→ **TASK REQUIREMENTS**
Set down, please, exactly the lines below that run from the line with "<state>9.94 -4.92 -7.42" to the line with "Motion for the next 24", both lines included.

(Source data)
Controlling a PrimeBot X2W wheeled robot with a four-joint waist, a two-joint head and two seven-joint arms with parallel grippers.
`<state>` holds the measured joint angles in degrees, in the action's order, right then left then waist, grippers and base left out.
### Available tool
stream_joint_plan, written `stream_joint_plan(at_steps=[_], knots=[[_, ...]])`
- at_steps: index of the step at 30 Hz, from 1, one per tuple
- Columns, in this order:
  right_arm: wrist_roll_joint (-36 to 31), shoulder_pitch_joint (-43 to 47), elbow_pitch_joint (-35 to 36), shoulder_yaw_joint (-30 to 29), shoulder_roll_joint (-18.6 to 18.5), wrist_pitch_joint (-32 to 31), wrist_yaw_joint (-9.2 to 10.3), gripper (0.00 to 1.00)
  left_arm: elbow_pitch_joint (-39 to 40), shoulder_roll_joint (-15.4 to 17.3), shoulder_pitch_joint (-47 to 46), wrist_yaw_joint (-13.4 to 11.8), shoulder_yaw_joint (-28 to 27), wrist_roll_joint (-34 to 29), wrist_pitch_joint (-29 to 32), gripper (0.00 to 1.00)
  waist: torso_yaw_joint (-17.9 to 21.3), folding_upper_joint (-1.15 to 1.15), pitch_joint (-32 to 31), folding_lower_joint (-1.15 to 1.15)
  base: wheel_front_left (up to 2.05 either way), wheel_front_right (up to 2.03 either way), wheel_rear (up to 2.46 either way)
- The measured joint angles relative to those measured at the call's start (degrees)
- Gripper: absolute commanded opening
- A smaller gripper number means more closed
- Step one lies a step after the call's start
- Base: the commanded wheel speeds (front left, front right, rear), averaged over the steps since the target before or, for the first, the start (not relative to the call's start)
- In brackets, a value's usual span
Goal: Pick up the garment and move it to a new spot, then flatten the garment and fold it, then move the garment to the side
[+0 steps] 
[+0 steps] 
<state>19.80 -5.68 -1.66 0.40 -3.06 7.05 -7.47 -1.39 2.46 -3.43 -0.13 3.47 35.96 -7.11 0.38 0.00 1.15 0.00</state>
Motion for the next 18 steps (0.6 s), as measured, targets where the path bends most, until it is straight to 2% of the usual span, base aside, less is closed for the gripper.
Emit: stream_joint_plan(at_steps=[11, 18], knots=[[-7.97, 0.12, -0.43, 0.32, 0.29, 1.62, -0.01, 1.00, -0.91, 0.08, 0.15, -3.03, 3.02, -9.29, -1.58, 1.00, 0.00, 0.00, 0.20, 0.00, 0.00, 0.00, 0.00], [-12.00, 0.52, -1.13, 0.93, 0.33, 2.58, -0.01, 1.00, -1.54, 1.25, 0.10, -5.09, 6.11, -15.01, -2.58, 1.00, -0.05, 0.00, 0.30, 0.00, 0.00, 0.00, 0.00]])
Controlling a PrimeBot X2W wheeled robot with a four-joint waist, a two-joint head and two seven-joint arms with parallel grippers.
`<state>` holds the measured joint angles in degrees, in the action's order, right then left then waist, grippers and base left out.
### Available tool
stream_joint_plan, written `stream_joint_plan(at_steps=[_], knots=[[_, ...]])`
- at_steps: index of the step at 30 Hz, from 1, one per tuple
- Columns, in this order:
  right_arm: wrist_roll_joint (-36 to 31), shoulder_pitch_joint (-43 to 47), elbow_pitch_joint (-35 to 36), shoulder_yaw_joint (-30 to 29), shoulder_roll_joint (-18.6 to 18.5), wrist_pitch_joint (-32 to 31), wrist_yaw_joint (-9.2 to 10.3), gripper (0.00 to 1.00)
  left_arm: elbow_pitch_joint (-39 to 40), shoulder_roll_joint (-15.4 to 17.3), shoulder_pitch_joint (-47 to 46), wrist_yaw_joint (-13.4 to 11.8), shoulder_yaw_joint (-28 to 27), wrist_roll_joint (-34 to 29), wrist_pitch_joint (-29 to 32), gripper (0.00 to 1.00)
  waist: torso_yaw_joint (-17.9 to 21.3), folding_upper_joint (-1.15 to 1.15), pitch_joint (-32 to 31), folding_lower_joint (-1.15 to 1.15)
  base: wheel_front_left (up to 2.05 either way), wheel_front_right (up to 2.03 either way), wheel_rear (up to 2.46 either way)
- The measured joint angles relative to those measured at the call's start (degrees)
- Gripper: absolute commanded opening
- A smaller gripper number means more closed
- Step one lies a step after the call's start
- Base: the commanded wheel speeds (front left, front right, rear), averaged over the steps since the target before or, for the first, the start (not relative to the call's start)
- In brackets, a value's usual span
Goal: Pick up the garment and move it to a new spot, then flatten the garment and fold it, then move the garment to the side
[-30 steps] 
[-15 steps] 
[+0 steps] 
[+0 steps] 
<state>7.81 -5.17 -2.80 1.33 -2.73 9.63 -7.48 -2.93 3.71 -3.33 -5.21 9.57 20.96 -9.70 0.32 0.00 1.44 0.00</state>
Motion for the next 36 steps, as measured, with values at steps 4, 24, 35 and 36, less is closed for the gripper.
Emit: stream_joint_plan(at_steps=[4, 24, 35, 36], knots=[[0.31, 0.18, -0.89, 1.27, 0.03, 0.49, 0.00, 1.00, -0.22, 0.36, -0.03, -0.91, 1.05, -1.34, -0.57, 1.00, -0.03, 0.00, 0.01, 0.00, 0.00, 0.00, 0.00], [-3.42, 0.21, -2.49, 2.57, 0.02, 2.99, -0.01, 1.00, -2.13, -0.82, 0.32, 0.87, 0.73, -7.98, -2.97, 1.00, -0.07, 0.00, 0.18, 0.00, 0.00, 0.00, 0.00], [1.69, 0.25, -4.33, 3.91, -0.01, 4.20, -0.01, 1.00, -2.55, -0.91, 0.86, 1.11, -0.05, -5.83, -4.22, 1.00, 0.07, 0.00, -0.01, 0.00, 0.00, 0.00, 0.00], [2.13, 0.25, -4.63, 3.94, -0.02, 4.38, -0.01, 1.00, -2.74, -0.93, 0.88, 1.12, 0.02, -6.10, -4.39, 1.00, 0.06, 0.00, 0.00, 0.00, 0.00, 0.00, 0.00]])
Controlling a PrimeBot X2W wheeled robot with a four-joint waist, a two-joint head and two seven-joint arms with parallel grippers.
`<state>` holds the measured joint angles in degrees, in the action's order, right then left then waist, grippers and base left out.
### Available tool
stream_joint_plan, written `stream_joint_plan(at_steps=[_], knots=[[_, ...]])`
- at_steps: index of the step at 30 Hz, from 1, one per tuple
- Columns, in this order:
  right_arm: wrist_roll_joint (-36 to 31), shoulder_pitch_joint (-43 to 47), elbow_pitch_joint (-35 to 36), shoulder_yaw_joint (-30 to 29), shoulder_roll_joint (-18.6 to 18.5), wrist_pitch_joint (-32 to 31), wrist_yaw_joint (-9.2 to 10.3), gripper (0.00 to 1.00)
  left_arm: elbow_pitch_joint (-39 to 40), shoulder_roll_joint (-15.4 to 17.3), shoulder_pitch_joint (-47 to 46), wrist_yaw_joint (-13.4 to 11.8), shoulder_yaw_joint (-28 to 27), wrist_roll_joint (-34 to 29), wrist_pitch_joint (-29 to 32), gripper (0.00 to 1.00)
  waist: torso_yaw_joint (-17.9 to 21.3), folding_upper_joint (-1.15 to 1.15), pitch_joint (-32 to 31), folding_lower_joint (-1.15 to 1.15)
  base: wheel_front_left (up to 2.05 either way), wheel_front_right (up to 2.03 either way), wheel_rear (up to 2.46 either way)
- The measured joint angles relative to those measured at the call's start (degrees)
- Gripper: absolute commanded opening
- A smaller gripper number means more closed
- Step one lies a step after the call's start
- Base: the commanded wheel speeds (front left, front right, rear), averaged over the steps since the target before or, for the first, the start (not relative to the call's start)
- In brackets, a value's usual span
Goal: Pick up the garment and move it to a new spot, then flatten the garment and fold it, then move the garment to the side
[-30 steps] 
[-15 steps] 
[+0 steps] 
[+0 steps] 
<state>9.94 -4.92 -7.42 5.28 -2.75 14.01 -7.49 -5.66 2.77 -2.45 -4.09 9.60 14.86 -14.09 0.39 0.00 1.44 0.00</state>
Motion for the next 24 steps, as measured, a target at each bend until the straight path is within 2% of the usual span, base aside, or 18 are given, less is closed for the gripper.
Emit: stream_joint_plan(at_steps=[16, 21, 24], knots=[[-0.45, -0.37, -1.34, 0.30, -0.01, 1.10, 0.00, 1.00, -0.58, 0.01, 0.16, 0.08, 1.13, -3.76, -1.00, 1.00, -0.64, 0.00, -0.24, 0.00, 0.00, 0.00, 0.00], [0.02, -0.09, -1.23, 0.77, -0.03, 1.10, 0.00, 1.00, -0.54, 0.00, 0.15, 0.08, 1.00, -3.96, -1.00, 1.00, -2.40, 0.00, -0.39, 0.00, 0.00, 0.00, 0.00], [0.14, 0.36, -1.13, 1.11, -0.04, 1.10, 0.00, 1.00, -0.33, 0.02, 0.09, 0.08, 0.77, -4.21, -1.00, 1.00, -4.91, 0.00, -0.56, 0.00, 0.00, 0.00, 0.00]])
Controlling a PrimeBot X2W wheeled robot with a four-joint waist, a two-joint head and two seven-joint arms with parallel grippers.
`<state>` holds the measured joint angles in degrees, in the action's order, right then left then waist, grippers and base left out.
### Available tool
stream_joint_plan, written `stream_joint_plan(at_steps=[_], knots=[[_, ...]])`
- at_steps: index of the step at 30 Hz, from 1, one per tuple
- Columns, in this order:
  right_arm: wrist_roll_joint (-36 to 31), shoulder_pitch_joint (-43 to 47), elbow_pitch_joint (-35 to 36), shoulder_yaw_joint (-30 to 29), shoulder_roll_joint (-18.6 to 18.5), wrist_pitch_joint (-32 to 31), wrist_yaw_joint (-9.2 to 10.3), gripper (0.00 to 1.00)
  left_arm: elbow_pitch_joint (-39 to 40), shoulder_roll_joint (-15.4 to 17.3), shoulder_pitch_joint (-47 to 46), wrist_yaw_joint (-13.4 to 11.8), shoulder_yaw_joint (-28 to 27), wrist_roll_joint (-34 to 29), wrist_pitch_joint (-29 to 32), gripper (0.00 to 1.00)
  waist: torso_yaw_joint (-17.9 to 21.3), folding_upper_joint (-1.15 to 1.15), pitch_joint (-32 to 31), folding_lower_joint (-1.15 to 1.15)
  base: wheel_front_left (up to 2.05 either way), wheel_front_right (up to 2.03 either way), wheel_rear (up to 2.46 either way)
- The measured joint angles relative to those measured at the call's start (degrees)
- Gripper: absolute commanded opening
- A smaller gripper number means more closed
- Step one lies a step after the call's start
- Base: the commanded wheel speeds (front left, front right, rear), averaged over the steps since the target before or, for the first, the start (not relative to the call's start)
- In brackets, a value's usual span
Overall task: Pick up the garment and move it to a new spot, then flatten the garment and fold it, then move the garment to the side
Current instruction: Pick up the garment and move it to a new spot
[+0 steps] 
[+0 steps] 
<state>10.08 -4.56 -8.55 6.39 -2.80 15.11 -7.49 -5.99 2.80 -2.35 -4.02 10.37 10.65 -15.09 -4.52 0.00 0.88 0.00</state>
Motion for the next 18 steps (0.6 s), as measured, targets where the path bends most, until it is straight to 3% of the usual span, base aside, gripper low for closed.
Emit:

→ **ANSWER FOR THE TASK**
<state>9.94 -4.92 -7.42 5.28 -2.75 14.01 -7.49 -5.66 2.77 -2.45 -4.09 9.60 14.86 -14.09 0.39 0.00 1.44 0.00</state>
Motion for the next 24 steps, as measured, a target at each bend until the straight path is within 2% of the usual span, base aside, or 18 are given, less is closed for the gripper.

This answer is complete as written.